Provided data:
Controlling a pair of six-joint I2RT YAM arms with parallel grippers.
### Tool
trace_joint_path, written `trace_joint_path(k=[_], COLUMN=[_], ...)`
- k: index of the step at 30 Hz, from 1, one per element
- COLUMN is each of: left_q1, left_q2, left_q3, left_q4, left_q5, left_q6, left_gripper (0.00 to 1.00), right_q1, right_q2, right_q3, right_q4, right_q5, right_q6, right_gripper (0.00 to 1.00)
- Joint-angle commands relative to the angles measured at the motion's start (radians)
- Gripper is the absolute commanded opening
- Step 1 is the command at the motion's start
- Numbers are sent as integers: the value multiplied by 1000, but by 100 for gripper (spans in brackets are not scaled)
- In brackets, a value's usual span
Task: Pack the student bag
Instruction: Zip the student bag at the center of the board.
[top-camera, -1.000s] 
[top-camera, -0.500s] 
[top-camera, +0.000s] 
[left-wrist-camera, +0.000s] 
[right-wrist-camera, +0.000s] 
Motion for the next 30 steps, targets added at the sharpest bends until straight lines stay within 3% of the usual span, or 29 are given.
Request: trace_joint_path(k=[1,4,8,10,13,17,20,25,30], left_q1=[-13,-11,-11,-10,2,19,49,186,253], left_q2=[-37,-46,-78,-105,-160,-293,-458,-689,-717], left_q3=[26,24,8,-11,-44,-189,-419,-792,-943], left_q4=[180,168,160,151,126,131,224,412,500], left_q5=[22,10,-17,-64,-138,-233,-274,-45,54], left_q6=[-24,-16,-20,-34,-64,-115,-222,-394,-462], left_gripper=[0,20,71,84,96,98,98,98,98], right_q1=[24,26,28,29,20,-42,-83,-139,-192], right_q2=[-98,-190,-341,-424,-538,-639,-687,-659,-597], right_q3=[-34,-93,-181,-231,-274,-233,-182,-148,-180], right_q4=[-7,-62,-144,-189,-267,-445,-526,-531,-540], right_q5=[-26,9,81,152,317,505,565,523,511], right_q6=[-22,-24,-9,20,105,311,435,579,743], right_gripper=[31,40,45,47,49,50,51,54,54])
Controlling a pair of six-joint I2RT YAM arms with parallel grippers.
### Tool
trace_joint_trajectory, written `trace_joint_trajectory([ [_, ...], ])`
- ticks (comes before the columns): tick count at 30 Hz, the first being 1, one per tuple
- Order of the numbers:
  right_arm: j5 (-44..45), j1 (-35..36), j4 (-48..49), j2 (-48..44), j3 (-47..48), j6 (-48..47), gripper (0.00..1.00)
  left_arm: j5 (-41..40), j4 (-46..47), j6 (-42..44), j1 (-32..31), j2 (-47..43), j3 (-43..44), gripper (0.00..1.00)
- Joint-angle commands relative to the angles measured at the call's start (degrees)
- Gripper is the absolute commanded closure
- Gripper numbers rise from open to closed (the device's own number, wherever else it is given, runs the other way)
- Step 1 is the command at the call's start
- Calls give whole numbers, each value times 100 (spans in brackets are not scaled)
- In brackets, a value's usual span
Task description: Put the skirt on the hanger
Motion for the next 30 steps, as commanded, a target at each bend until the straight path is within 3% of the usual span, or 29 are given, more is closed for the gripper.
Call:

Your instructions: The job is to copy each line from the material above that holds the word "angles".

Response:
- Joint-angle commands relative to the angles measured at the motion's start (radians)
- Joint-angle commands relative to the angles measured at the call's start (degrees)

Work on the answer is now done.